▸ Requirement: Transcribe the entries that follow exactly as they appear, minus pictures.

Stored items from a collection:

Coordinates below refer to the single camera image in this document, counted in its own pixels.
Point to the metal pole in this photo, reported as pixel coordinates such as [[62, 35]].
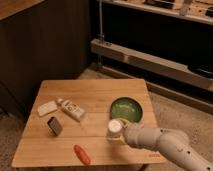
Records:
[[101, 34]]

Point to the small brown box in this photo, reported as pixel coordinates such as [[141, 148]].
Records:
[[55, 126]]

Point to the upper wooden shelf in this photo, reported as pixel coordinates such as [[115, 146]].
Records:
[[200, 11]]

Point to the wooden table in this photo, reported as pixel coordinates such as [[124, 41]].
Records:
[[39, 148]]

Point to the white ceramic cup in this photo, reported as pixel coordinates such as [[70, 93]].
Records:
[[114, 130]]

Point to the white lotion bottle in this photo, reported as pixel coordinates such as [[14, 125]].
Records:
[[71, 109]]

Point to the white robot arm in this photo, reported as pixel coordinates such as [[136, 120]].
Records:
[[173, 144]]

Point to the orange carrot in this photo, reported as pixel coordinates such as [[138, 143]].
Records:
[[82, 155]]

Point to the wooden shelf beam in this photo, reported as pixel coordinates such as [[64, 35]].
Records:
[[151, 63]]

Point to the green bowl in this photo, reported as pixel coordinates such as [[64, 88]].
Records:
[[126, 108]]

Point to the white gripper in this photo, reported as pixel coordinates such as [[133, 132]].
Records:
[[138, 136]]

▸ Task solution:
Coordinates below refer to the single camera image in this document, counted in its own pixels.
Point to the metal pole in this photo, reported as pixel coordinates such as [[62, 35]].
Records:
[[101, 34]]

Point to the small brown box in this photo, reported as pixel coordinates such as [[141, 148]].
Records:
[[55, 126]]

Point to the upper wooden shelf in this photo, reported as pixel coordinates such as [[115, 146]].
Records:
[[200, 11]]

Point to the wooden table in this photo, reported as pixel coordinates such as [[124, 41]].
Records:
[[39, 148]]

Point to the white ceramic cup in this photo, reported as pixel coordinates such as [[70, 93]].
Records:
[[114, 130]]

Point to the white lotion bottle in this photo, reported as pixel coordinates such as [[14, 125]].
Records:
[[71, 109]]

Point to the white robot arm in this photo, reported as pixel coordinates such as [[136, 120]].
Records:
[[173, 144]]

Point to the orange carrot in this photo, reported as pixel coordinates such as [[138, 143]].
Records:
[[82, 155]]

Point to the wooden shelf beam in this photo, reported as pixel coordinates such as [[64, 35]].
Records:
[[151, 63]]

Point to the green bowl in this photo, reported as pixel coordinates such as [[64, 88]].
Records:
[[126, 108]]

Point to the white gripper in this photo, reported as pixel coordinates such as [[133, 132]].
Records:
[[138, 136]]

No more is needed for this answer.